__TASK DIRECTIONS__
The response should be the lines of the data, starting at the first and ending at the one that contains "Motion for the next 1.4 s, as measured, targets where", copied without change.

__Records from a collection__
┏━━

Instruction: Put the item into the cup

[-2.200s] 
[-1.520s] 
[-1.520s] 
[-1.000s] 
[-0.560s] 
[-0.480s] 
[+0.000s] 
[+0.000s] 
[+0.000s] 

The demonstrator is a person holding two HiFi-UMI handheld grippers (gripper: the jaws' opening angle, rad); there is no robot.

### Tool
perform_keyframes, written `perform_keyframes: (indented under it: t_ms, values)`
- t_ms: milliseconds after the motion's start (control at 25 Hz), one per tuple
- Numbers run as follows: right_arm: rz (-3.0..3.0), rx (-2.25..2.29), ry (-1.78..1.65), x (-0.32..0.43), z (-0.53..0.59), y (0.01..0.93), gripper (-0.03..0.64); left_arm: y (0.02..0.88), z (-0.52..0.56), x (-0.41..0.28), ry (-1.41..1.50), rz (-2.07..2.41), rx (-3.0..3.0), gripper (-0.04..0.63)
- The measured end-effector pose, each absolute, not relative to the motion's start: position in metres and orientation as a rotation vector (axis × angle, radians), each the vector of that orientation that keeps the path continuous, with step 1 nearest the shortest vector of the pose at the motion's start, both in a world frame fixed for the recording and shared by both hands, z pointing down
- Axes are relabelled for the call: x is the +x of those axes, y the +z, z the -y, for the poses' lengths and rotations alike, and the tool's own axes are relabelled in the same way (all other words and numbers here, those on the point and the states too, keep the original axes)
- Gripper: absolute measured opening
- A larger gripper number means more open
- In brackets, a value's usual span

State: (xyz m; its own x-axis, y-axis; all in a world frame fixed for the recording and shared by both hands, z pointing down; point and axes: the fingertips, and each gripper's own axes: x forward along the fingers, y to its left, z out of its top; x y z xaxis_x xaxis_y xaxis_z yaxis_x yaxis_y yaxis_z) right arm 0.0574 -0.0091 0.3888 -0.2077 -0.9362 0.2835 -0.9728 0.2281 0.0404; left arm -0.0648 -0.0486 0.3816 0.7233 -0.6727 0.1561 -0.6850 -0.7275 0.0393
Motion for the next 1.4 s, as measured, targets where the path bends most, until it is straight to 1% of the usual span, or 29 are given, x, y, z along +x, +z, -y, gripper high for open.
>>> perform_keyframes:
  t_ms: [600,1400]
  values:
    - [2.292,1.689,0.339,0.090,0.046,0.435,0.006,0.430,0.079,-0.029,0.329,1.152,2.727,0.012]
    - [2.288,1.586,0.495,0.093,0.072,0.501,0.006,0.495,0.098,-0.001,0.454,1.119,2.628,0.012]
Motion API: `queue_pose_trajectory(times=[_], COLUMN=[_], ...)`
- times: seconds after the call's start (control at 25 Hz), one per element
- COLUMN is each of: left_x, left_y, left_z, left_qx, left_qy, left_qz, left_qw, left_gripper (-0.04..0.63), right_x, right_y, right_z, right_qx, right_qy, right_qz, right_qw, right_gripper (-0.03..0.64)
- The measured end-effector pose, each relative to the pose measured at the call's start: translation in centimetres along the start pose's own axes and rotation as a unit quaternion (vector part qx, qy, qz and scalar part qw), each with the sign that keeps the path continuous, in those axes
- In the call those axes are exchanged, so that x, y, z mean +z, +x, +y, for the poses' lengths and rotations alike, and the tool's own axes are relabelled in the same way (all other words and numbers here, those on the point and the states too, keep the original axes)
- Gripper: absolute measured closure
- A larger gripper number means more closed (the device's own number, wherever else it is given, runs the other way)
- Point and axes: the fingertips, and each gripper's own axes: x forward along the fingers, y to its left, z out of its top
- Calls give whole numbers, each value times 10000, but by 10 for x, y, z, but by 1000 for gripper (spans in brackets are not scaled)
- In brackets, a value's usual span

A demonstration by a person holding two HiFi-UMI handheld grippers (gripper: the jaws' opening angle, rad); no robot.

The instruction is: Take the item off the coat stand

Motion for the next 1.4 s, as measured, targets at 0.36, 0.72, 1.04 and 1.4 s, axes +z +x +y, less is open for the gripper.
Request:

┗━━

__ANSWER BOX__
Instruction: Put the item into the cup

[-2.200s] 
[-1.520s] 
[-1.520s] 
[-1.000s] 
[-0.560s] 
[-0.480s] 
[+0.000s] 
[+0.000s] 
[+0.000s] 

The demonstrator is a person holding two HiFi-UMI handheld grippers (gripper: the jaws' opening angle, rad); there is no robot.

### Tool
perform_keyframes, written `perform_keyframes: (indented under it: t_ms, values)`
- t_ms: milliseconds after the motion's start (control at 25 Hz), one per tuple
- Numbers run as follows: right_arm: rz (-3.0..3.0), rx (-2.25..2.29), ry (-1.78..1.65), x (-0.32..0.43), z (-0.53..0.59), y (0.01..0.93), gripper (-0.03..0.64); left_arm: y (0.02..0.88), z (-0.52..0.56), x (-0.41..0.28), ry (-1.41..1.50), rz (-2.07..2.41), rx (-3.0..3.0), gripper (-0.04..0.63)
- The measured end-effector pose, each absolute, not relative to the motion's start: position in metres and orientation as a rotation vector (axis × angle, radians), each the vector of that orientation that keeps the path continuous, with step 1 nearest the shortest vector of the pose at the motion's start, both in a world frame fixed for the recording and shared by both hands, z pointing down
- Axes are relabelled for the call: x is the +x of those axes, y the +z, z the -y, for the poses' lengths and rotations alike, and the tool's own axes are relabelled in the same way (all other words and numbers here, those on the point and the states too, keep the original axes)
- Gripper: absolute measured opening
- A larger gripper number means more open
- In brackets, a value's usual span

State: (xyz m; its own x-axis, y-axis; all in a world frame fixed for the recording and shared by both hands, z pointing down; point and axes: the fingertips, and each gripper's own axes: x forward along the fingers, y to its left, z out of its top; x y z xaxis_x xaxis_y xaxis_z yaxis_x yaxis_y yaxis_z) right arm 0.0574 -0.0091 0.3888 -0.2077 -0.9362 0.2835 -0.9728 0.2281 0.0404; left arm -0.0648 -0.0486 0.3816 0.7233 -0.6727 0.1561 -0.6850 -0.7275 0.0393
Motion for the next 1.4 s, as measured, targets where the path bends most, until it is straight to 1% of the usual span, or 29 are given, x, y, z along +x, +z, -y, gripper high for open.

With that, the exercise is finished.